This article is concerned with the first stage of lexical analysis and its main acting character scanner, a.k.a recognizer.

Formal languages and grammar

Before we get to the scanner implementation it’s important to talk a little about natural and formal languages and their grammars. Natural languages, like English or French, are used mostly for communication and evolved naturally. Formal languages, on the hand, are languages that are designed by people for specific applications — programming languages to express computations, mathematical notation to denote relationships among numbers etc.

Both natural and formal languages can be described by a grammar. A grammar is a set of rules that describe how to put together a sequence of symbols like characters, words (tokens) or sentences (statements) that are valid according to the language’s syntax. The grammar of natural languages is incredibly complex and is discovered through empirical investigation. On the other hand, the grammar of formal languages (formal grammar) is usually pretty simple and is defined however we need. Depending on what type of symbols we want to define rules for we can distinguish several types of grammar.

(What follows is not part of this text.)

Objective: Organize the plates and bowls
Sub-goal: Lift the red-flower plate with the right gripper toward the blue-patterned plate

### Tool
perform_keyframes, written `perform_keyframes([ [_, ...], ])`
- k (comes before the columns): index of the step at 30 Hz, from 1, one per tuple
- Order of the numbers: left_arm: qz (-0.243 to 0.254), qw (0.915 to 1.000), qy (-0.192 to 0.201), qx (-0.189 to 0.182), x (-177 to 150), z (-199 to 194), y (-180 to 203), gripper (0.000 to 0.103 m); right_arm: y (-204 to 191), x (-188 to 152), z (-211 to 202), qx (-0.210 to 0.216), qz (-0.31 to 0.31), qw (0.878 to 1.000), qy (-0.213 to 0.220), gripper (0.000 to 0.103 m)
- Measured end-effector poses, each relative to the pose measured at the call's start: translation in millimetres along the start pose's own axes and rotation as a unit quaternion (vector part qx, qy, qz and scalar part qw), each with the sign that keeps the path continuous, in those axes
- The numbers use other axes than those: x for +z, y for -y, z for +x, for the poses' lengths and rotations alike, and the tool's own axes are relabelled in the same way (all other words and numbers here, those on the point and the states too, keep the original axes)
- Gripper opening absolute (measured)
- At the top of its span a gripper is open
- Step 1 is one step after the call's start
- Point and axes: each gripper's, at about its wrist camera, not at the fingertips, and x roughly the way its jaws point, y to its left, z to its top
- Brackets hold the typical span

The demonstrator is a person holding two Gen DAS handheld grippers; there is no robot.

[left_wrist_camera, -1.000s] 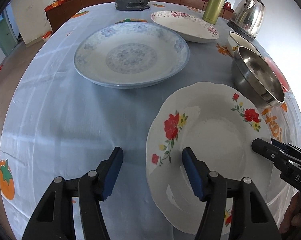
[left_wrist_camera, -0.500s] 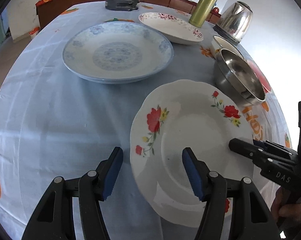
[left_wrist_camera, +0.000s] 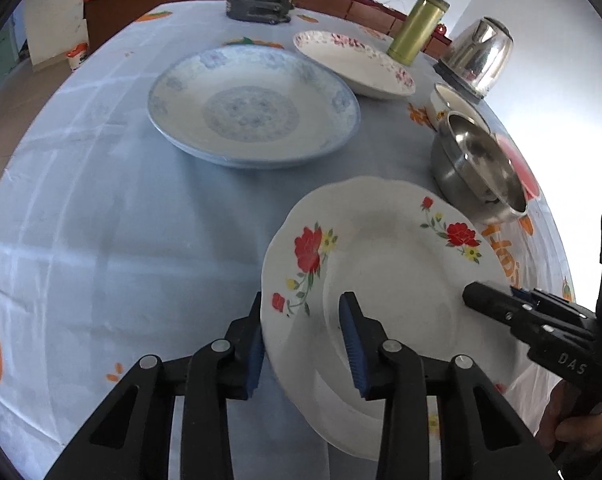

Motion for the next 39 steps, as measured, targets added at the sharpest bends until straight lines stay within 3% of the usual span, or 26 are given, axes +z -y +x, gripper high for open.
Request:
perform_keyframes([
  [5,-0.004,0.9995,0.029,0.014,15.2,-21.3,-8.4,0.037,-21.0,27.9,-8.3,0.013,-0.020,0.999,0.028,0.026],
  [9,-0.002,0.9989,0.036,0.029,27.3,-20.3,-16.2,0.037,-23.2,48.0,7.5,0.035,-0.005,0.999,0.015,0.027],
  [17,-0.006,0.9993,0.021,0.029,23.4,-10.8,-21.3,0.037,-27.5,37.1,16.6,0.043,-0.010,0.999,-0.002,0.027],
  [26,-0.004,0.9985,0.043,0.032,13.2,-44.7,-18.9,0.037,-43.4,30.6,-12.6,0.052,-0.038,0.998,0.020,0.027],
  [34,-0.001,0.9945,0.094,0.047,45.4,-64.7,-30.5,0.037,-64.2,57.4,-17.9,0.069,-0.059,0.994,0.055,0.027],
  [39,0.002,0.9921,0.110,0.061,75.8,-50.2,-43.0,0.037,-67.7,84.2,-1.8,0.070,-0.063,0.994,0.062,0.027],
])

Lexical grammar describes the structure of a language vocabulary, that is, every token (word) that can be used in the language. For example, in JavaScript both \ and d are in the alphabet of the language, but the grammar doesn’t define any rule where \ immediately followed by d can be recognized as a valid token outside of a regular expression literal and so if you execute the following code \d you will get the invalid token syntax error:

\d
Uncaught SyntaxError: **Invalid** or unexpected token

Syntactical grammar defines the structure of the language, that is, the way the tokens (words) can be arranged to form statements (sentences). For example, JavaScript lexical grammar defines two tokens var and const but there’s no rule that states that var can be followed by const and so if you execute the following code you will get the unexpected token syntax error:

var const
Uncaught SyntaxError: **Unexpected** token const

It is structurally illegal statement according to ECMAScript syntactical grammar and so the compiler doesn’t expect the token const to follow the token var in the statement we wrote before. Also notice the unexpected versus invalid difference in the error messages.

Lexical analysis

Lexical analysis is the first stage of a three-part process that the compiler uses to understand the input program. The role of the lexical analysis is to split program source code into substrings called tokens and classify each token to their role (token class). The program that performs the analysis is called scanner or lexical analyzer. It reads a stream of characters and combines them into tokens using rules defined by the lexical grammar, which is also referred to as lexical specification. If there are no rules that define a particular sequence of characters the scanner reports an error. This is exactly what happened with our example string \d that produced Invalid or unexpected token syntax error.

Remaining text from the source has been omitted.